Memorizzazione elettronica anche per il bike sharing

Il servizio di bike sharing dev’essere certificato mediante scontrino o ricevuta fiscale oppure – a partire dal 2020 – mediante memorizzazione elettronica e trasmissione telematica dei corrispettivi ed emissione del documento commerciale: lo ha precisato l’Agenzia delle Entrate con la Risposta all’istanza di interpello 8 ottobre 2019, n. 396. Per il Fisco, infatti, il servizio di bike sharing non è riconducibile tra i servizi elettronici resi a committenti privati e cioè che agiscono al di fuori dell’esercizio d’impresa, arte o professione: con la Risoluzione 16 dicembre 2008, n. 478/E, fu chiarito che detto servizio è riconducibile alla locazione onerosa di cosa mobile cui si sommano “gli ulteriori servizi di manutenzione, collegamenti telematici, gestione dei parchi biciclette ecc.”, realizzando di fatto un “servizio complesso”.

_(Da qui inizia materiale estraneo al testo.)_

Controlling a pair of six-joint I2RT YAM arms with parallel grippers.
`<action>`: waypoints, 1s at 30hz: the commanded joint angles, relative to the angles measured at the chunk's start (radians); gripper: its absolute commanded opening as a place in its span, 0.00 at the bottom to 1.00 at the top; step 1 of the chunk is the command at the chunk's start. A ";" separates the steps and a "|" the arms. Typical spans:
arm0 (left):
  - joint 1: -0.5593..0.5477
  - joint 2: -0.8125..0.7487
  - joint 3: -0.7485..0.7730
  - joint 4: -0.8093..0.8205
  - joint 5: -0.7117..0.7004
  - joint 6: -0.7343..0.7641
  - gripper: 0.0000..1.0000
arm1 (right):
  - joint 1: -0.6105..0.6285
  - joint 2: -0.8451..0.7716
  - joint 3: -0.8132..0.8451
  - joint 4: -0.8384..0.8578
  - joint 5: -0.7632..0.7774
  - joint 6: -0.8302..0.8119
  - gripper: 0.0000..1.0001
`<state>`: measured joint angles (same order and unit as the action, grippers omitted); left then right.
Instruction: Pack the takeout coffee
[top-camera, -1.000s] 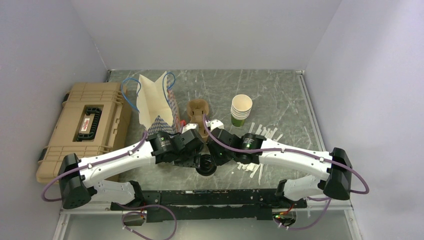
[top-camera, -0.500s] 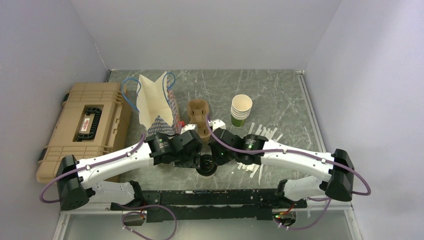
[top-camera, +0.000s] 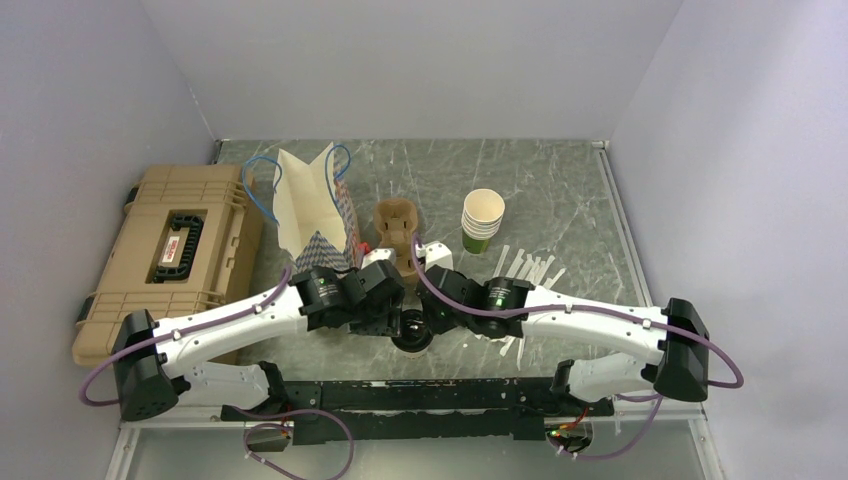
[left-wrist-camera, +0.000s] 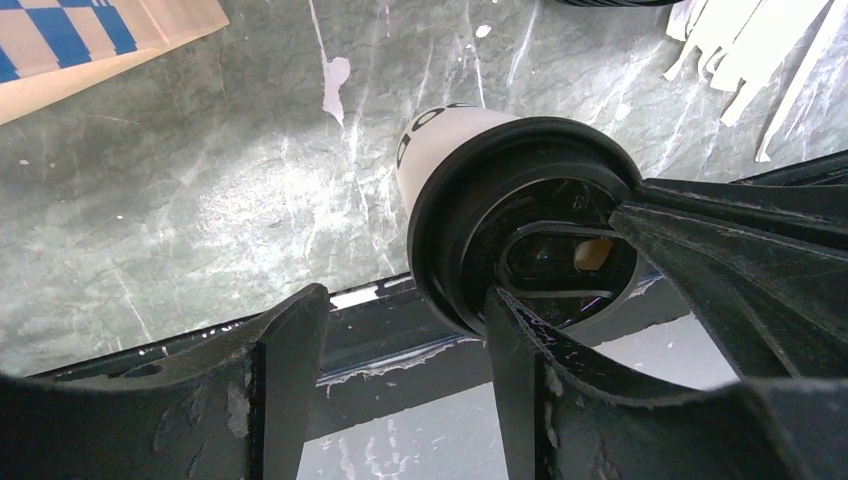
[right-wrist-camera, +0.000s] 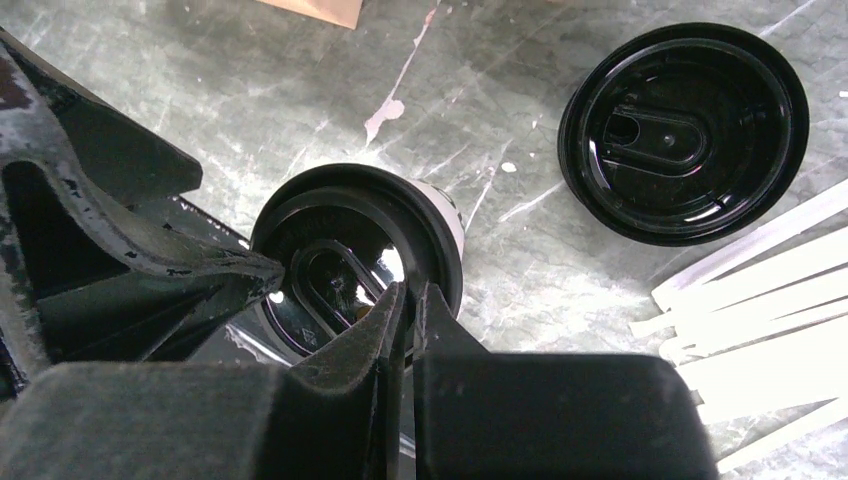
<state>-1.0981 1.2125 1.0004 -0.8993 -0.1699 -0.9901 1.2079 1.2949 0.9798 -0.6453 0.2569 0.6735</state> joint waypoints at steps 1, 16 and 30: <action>0.000 0.008 -0.055 0.001 0.000 -0.012 0.64 | 0.056 0.118 -0.165 -0.144 -0.118 0.062 0.00; 0.000 -0.050 -0.150 0.052 0.005 -0.030 0.64 | 0.116 0.137 -0.311 -0.106 -0.182 0.167 0.00; 0.000 -0.129 -0.156 -0.003 -0.014 -0.039 0.64 | 0.136 0.098 -0.082 -0.246 -0.011 0.194 0.03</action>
<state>-1.0985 1.0653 0.8642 -0.8387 -0.1360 -1.0260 1.2892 1.3048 0.9028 -0.4397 0.3824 0.8528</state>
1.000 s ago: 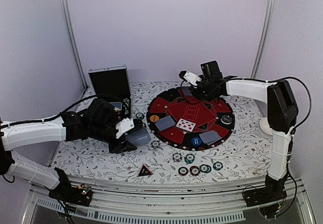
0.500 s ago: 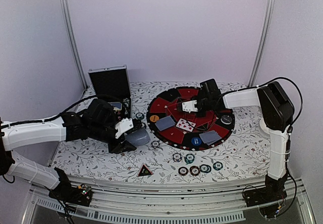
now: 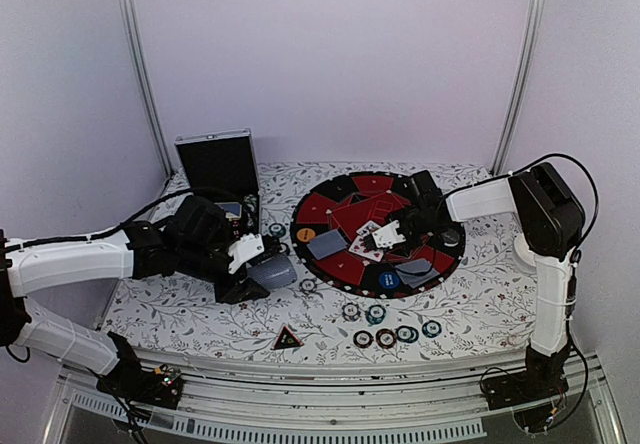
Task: Distribute texas hold em gaming equipment
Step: Flop the community card area.
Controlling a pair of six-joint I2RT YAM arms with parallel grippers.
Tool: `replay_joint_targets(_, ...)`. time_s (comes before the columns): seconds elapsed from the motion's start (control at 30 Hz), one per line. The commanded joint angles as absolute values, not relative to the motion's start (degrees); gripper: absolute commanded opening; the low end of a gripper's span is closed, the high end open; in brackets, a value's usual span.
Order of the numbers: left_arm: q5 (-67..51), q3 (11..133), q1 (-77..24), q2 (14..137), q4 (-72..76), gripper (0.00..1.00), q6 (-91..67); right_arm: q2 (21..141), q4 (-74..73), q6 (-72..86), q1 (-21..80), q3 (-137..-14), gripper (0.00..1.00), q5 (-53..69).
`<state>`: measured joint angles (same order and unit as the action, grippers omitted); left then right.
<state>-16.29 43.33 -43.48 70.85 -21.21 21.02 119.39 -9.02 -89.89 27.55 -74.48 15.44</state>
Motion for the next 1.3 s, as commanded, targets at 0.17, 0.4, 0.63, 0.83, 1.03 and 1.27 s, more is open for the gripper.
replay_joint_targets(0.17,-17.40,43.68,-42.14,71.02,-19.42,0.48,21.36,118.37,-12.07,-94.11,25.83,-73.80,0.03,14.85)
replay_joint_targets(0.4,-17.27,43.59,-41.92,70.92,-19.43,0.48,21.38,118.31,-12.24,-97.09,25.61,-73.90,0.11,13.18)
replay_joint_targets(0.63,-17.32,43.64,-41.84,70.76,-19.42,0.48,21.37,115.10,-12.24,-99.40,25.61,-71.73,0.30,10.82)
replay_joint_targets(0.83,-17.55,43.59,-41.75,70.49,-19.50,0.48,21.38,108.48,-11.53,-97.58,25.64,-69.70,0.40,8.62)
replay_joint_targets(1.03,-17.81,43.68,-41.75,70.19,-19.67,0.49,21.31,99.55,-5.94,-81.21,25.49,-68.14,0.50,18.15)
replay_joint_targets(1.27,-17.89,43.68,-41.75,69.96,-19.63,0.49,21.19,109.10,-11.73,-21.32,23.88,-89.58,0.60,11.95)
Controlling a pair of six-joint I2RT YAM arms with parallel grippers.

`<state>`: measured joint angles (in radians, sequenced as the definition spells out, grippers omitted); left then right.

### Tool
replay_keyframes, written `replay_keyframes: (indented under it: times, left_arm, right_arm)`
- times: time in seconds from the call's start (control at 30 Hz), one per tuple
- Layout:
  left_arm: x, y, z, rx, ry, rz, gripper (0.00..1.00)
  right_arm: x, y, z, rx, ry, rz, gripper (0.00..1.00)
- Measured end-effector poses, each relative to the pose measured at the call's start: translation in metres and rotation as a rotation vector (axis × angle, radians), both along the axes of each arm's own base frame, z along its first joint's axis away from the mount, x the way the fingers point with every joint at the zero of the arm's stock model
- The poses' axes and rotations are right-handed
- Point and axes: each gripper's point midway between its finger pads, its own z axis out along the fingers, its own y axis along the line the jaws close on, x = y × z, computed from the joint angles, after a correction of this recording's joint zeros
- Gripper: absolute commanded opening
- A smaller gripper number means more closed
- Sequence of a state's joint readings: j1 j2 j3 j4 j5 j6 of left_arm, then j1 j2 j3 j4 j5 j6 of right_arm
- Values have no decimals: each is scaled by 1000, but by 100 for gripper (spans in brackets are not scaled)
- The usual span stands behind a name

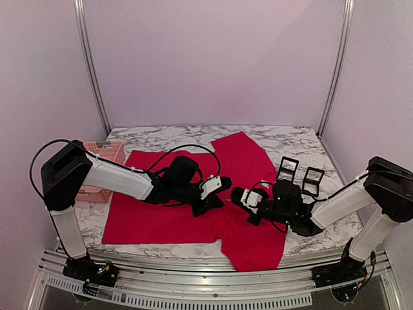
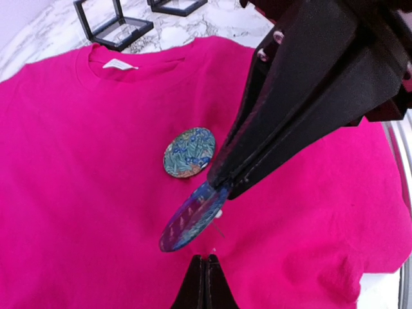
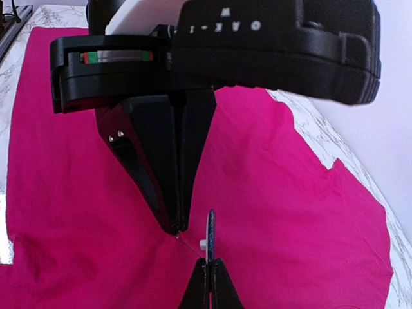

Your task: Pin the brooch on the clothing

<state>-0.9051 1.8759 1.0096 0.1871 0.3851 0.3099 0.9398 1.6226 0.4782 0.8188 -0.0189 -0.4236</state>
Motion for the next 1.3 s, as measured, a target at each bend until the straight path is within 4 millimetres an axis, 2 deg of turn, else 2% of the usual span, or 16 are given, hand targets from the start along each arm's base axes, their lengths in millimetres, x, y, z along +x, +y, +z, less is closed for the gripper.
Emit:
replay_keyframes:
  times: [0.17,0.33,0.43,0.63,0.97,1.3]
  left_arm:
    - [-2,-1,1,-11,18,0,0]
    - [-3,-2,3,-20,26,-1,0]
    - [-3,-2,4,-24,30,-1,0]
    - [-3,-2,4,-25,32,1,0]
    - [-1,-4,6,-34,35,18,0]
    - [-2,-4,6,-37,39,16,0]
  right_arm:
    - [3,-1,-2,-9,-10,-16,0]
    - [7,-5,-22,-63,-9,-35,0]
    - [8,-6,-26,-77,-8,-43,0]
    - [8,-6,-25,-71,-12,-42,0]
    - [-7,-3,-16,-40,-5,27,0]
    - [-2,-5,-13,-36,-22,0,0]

Al riguardo si ricorda quanto segue:

  1. ai sensi dell’art. 2, comma 1, del D.Lgs. 5 agosto 2015, n. 127, a decorrere dal 1° gennaio 2020 i soggetti che effettuano le operazioni di cui all’art. 22 del decreto Iva saranno tenuti a memorizzare elettronicamente e trasmettere telematicamente all’Agenzia delle Entrate i dati relativi ai corrispettivi giornalieri;
  2. nei confronti dei soggetti con un volume d’affari superiore a 400mila euro, le regole in esame sono entrate in vigore lo scorso 1° luglio;
  3. i soggetti che effettuano le operazioni di cui all’art. 22 del D.P.R. 26 ottobre 1972, n. 633 – fatta eccezione per le operazioni esonerate dal D.M. 10 maggio 2019 – tra le quali sono compresi anche i servizi elettronici resi a committenti privati – sono tenuti a memorizzare elettronicamente e trasmettere telematicamente all’Agenzia delle Entrate i dati relativi ai propri corrispettivi giornalieri, mediante strumenti tecnologici che garantiscano l’inalterabilità e la sicurezza dei dati;
  4. a tal fine, rientrano tra i servizi elettronici:
    1. la fornitura di siti web e web-hosting, gestione a distanza di programmi e attrezzature;
    2. la fornitura di software e il relativo aggiornamento;
    3. la fornitura di immagini, testi ed informazioni nonché la messa a disposizione di database;
    4. la fornitura di musica, film, giochi, compresi i giochi di sorte o d’azzardo, i programmi o manifestazioni politici, culturali, artistici, sportivi, scientifici o di intrattenimento;
    5. la fornitura di prestazioni di insegnamento a distanza.